From a clinical perspective, Willemse believes it is especially important that the MDT advice can be immediately forwarded in writing and automatically to the general practitioner and other specialists involved.
“Furthermore, it is important that the system makes it possible to implement the MDT meetings according to the SONCOS standards – the foundation for interdisciplinary knowledge sharing and development in oncological care. SONCOS has made many rules since 2012 to make the changes for the sake of quality in the field of MDTs.
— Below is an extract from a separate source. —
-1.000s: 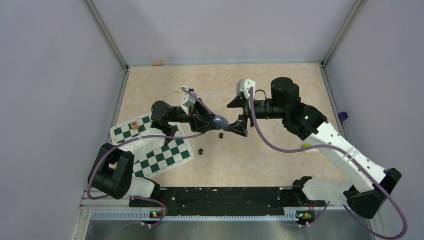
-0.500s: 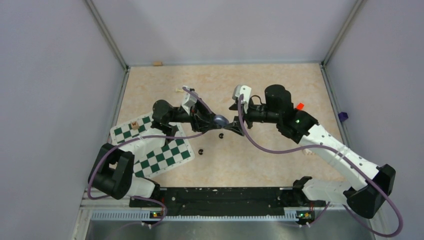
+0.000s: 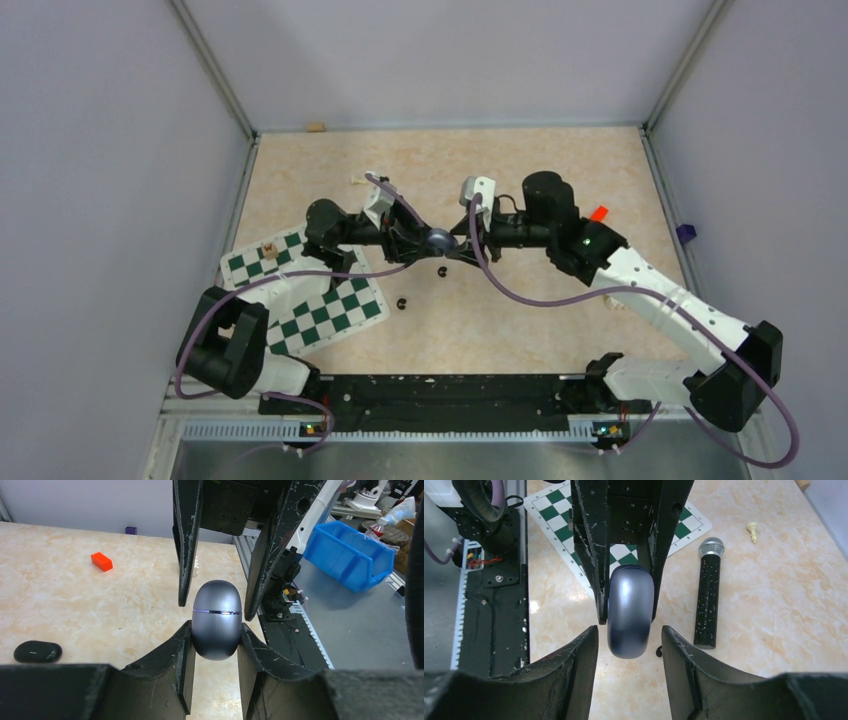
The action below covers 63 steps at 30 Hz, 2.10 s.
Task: Insert the wireless bluetooth earbuds into the charging case
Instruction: Pass from the left arm to the right, then place the charging case with the earbuds at the center of the board.
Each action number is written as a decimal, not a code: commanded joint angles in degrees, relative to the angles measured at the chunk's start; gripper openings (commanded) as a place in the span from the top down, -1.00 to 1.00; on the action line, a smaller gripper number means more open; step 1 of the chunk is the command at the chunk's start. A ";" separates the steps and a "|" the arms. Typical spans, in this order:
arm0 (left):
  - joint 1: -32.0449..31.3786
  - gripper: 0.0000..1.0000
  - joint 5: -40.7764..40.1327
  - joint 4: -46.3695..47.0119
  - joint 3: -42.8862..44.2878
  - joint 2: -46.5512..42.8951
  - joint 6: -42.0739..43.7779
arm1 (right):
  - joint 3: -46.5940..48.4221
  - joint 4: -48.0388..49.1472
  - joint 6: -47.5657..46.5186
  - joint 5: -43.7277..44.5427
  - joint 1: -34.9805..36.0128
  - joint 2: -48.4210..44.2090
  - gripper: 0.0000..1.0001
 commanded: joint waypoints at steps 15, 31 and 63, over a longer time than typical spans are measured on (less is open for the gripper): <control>-0.14 0.87 -0.44 0.05 1.84 -1.15 0.78 | 0.17 2.00 1.43 -7.84 0.09 0.33 0.77; 3.39 -0.97 -7.60 0.65 1.38 -2.31 1.29 | 5.34 -6.65 0.64 -5.48 -13.77 0.73 0.90; 7.66 -0.97 -16.69 -9.69 1.02 -3.75 9.20 | 10.21 -34.94 -41.51 2.34 -40.49 37.08 0.83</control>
We can meet this with the Vitaly platform.”
Peter-Paul Willemse: “We can meet the relevant quality requirements with our new Vitaly MDT platform.”
Willemse further believes it is important that this system allows everyone to see in real-time what is being documented and have a say in what is being decided.
“That secures quality control. And finally, the system is set up so that hospitals can use it for quality control and their quality cycle.”
Built to scale
The initiators hope for and expect an oil-slick effect. For example, there are 11 tumour working groups in Utrecht, nine of which have MDTs. “We are working with them to prepare for the introduction of the platform,” says Boendermaker.
“There is also potential outside the region. There are already discussions with several of them about reusing what has been realized in the DDMN.”
Boendermaker emphasizes that there is already concrete interest in DDMN’s infrastructure for birth care and also for cardiovascular specialities.
“We based ourselves on all relevant standards, such as Nictiz (local) and IHE (international). The information standard was not there yet, so we coordinated it with all the Citrien regions for oncology networks to prepare for national scale-up.”
“If you look outside oncology, that information standard will be different – which patient data do you want to share to conduct an MDT. For everything else, we have come a long way with the foundation we have now laid.”
Incidentally, according to UMC Utrecht-CIO Mulders, the health insurers – who co-funded DDMN – had also made the use of national and international standards a condition for funding so that scaling up could take place after the project.
“It’s completely logical because it’s not like you have completely different work processes in Maastricht, for example. The necessary functionalities and standards that serve as a framework are largely the same. We want to develop this initiative for more specialties in this region as well as for the same specialties in other regions.”
The ecosystem
Finally, Boendermaker emphasizes that there is an entire ecosystem involved in DDMN.
“The three of us are just the representatives of that ecosystem: Zorgverzekeraars Nederland, the association of Dutch Healthcare insurers, was willing to pay for this innovative project, the hospitals UMC Utrecht, St. Antonius Hospital, Meander Medisch Centrum, Diakonessenhuis, Ziekenhuis Rivierenland and Tergooi have realized the project with their healthcare professionals, ICT professionals and administrators. We got this done together.”